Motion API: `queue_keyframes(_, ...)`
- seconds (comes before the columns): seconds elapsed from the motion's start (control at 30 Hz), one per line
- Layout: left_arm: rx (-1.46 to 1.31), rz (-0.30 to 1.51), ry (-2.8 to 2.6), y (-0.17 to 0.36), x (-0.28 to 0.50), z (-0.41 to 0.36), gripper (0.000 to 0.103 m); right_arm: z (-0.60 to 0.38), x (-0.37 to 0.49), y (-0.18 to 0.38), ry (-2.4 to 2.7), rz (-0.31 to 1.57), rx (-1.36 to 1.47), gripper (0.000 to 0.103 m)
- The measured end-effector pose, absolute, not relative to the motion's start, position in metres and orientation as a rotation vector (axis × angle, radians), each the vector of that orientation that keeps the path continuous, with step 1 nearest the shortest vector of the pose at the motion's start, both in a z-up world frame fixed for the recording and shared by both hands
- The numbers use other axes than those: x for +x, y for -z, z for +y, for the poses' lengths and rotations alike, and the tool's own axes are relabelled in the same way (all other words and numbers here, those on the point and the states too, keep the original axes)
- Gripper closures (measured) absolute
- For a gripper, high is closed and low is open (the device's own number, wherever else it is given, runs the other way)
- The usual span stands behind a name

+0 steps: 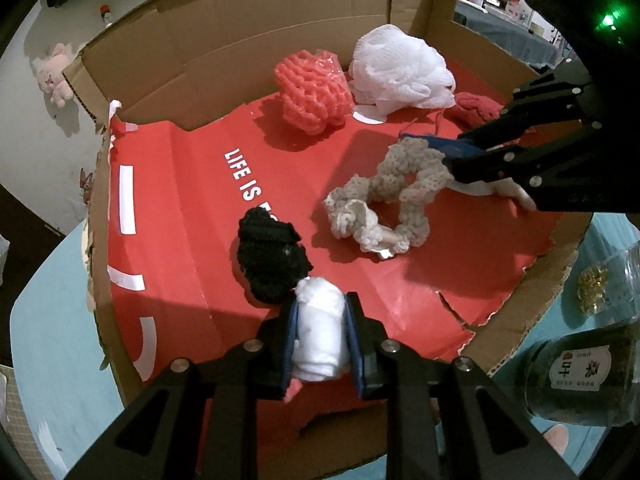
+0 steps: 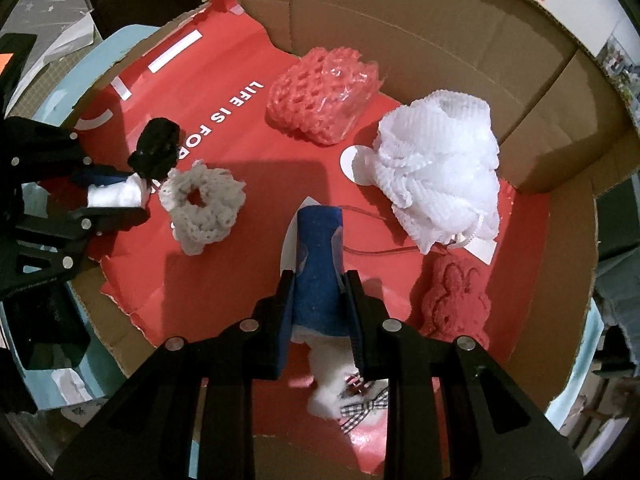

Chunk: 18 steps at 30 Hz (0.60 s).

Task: Organize soft objects
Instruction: 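Lower the white cotton roll and blue cloth into the box with both tools, then open both tools to release the items and withdraw from the box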

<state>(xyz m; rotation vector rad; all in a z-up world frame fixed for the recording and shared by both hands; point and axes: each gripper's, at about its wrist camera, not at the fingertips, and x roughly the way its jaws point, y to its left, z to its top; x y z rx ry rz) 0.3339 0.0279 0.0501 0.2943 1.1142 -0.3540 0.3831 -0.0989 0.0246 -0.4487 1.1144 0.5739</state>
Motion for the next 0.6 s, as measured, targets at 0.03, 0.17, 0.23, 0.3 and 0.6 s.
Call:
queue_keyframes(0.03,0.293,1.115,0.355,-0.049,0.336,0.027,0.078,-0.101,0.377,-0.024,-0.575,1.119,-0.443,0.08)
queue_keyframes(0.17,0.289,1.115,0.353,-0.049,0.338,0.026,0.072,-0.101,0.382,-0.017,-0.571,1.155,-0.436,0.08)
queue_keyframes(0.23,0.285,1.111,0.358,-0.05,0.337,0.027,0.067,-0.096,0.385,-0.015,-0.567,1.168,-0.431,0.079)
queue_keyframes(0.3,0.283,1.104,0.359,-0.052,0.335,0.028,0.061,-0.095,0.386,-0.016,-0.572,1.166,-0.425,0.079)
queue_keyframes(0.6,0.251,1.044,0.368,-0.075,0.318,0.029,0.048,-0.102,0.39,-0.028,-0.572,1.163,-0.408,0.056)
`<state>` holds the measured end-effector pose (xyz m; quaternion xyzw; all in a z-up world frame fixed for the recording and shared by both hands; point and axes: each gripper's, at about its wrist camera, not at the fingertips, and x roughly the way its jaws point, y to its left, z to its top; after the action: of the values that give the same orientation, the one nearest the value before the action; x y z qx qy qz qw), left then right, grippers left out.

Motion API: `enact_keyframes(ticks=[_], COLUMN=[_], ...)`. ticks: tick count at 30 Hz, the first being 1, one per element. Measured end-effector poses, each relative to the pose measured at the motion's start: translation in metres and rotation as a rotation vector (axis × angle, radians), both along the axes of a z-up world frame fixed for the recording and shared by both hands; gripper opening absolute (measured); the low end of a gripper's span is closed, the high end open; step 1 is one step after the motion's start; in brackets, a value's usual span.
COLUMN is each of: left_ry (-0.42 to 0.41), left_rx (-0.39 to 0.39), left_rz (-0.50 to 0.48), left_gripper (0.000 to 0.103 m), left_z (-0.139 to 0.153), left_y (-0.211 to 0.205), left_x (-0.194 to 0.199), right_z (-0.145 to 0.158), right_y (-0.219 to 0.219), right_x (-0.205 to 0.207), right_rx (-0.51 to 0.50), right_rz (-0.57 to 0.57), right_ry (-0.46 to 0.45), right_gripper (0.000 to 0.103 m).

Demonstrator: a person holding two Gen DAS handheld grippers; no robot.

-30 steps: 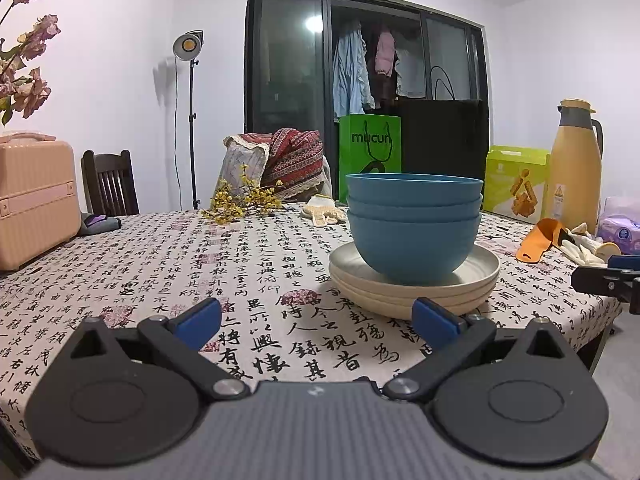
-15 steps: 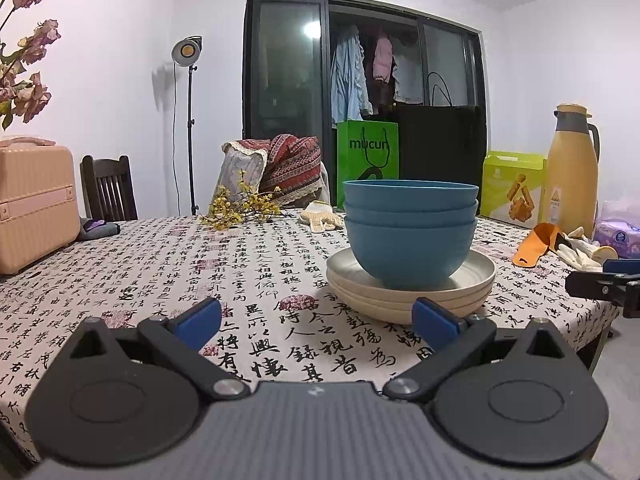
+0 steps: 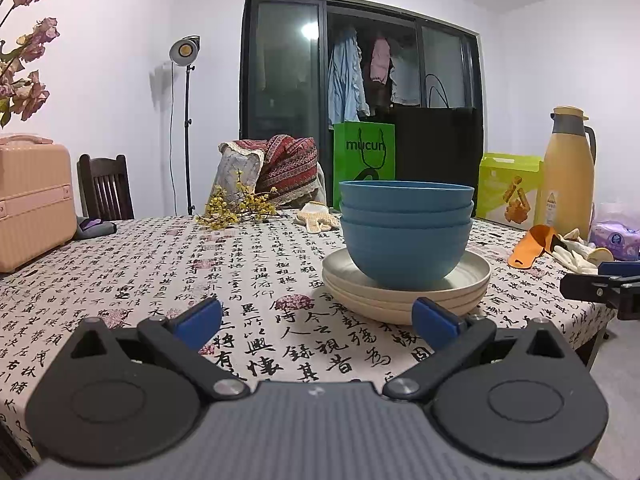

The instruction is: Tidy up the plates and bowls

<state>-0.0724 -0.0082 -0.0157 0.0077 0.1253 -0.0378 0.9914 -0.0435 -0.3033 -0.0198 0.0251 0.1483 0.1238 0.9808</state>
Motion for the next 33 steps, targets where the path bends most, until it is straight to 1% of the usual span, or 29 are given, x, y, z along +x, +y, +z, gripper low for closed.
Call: enact_keyframes(ticks=[18,24,33], left_ry=[-0.012,-0.001,0.003], left_rx=[0.0,-0.01,0.003], left_rz=[-0.002,0.003,0.0], left_gripper=[0.103,0.103,0.103], left_z=[0.0005,-0.0003,-0.001], left_y=[-0.0022,-0.0012,-0.0036], left_x=[-0.0017,0.0,0.0001], right_z=[-0.0014,-0.0013,-0.0024], right_y=[0.0001,-0.0004,-0.0004], right_x=[-0.0009,-0.0007,-0.0007], right_rx=[0.002,0.005,0.013], right_rz=[-0.001,0.0,0.005], right_ry=[0.002,0.003,0.007], right_gripper=[0.103,0.103,0.103])
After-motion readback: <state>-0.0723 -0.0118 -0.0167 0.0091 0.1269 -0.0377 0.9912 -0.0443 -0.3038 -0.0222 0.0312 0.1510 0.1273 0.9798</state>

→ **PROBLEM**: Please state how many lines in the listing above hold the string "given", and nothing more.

→ **RESULT OF THE TASK**: 2